- [Given records]:
──────────

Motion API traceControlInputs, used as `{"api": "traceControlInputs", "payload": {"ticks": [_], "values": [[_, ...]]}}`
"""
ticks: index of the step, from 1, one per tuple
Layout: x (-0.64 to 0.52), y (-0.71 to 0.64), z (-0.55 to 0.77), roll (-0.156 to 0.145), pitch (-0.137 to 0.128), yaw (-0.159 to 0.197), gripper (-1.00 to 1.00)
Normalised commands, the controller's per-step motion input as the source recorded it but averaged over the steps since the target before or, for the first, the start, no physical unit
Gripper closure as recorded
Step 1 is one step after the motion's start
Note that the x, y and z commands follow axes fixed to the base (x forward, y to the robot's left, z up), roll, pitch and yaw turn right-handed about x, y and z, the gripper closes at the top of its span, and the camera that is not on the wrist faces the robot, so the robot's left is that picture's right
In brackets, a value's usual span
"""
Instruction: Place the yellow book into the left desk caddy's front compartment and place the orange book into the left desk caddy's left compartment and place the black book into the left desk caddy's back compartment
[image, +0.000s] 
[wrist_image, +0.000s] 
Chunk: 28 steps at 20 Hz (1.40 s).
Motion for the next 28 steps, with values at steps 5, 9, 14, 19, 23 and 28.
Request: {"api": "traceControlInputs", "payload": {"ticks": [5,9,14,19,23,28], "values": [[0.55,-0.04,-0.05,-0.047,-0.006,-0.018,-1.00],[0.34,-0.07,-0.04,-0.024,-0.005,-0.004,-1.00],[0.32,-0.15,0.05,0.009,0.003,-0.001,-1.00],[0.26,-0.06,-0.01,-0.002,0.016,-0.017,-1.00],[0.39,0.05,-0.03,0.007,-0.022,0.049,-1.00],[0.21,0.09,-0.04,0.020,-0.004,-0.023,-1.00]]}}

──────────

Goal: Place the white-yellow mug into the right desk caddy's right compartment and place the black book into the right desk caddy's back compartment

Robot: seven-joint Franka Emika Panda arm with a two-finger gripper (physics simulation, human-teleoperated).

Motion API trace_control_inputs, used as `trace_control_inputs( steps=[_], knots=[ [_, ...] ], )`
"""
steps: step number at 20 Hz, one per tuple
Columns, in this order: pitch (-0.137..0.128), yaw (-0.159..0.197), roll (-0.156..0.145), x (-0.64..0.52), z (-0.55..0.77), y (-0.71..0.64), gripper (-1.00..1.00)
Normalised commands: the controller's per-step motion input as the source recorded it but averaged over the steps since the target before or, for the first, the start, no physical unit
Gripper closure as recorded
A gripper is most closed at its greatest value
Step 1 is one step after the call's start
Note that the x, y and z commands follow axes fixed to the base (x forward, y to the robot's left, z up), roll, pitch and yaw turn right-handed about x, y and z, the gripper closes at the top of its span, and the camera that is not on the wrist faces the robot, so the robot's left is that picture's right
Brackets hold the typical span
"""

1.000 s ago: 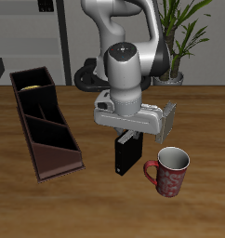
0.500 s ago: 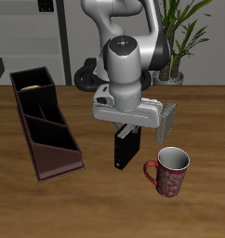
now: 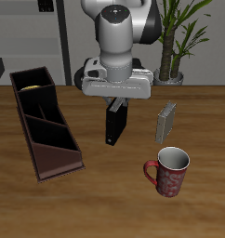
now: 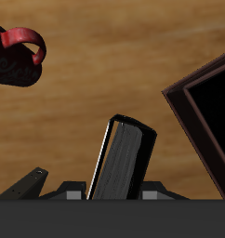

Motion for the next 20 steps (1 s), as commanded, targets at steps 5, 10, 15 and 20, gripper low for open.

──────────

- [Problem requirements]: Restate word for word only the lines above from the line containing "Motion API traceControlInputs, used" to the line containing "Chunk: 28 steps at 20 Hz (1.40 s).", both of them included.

- [Solution for this exercise]:
Motion API traceControlInputs, used as `{"api": "traceControlInputs", "payload": {"ticks": [_], "values": [[_, ...]]}}`
"""
ticks: index of the step, from 1, one per tuple
Layout: x (-0.64 to 0.52), y (-0.71 to 0.64), z (-0.55 to 0.77), roll (-0.156 to 0.145), pitch (-0.137 to 0.128), yaw (-0.159 to 0.197), gripper (-1.00 to 1.00)
Normalised commands, the controller's per-step motion input as the source recorded it but averaged over the steps since the target before or, for the first, the start, no physical unit
Gripper closure as recorded
Step 1 is one step after the motion's start
Note that the x, y and z commands follow axes fixed to the base (x forward, y to the robot's left, z up), roll, pitch and yaw turn right-handed about x, y and z, the gripper closes at the top of its span, and the camera that is not on the wrist faces the robot, so the robot's left is that picture's right
In brackets, a value's usual span
"""
Instruction: Place the yellow book into the left desk caddy's front compartment and place the orange book into the left desk caddy's left compartment and place the black book into the left desk caddy's back compartment
[image, +0.000s] 
[wrist_image, +0.000s] 
Chunk: 28 steps at 20 Hz (1.40 s).

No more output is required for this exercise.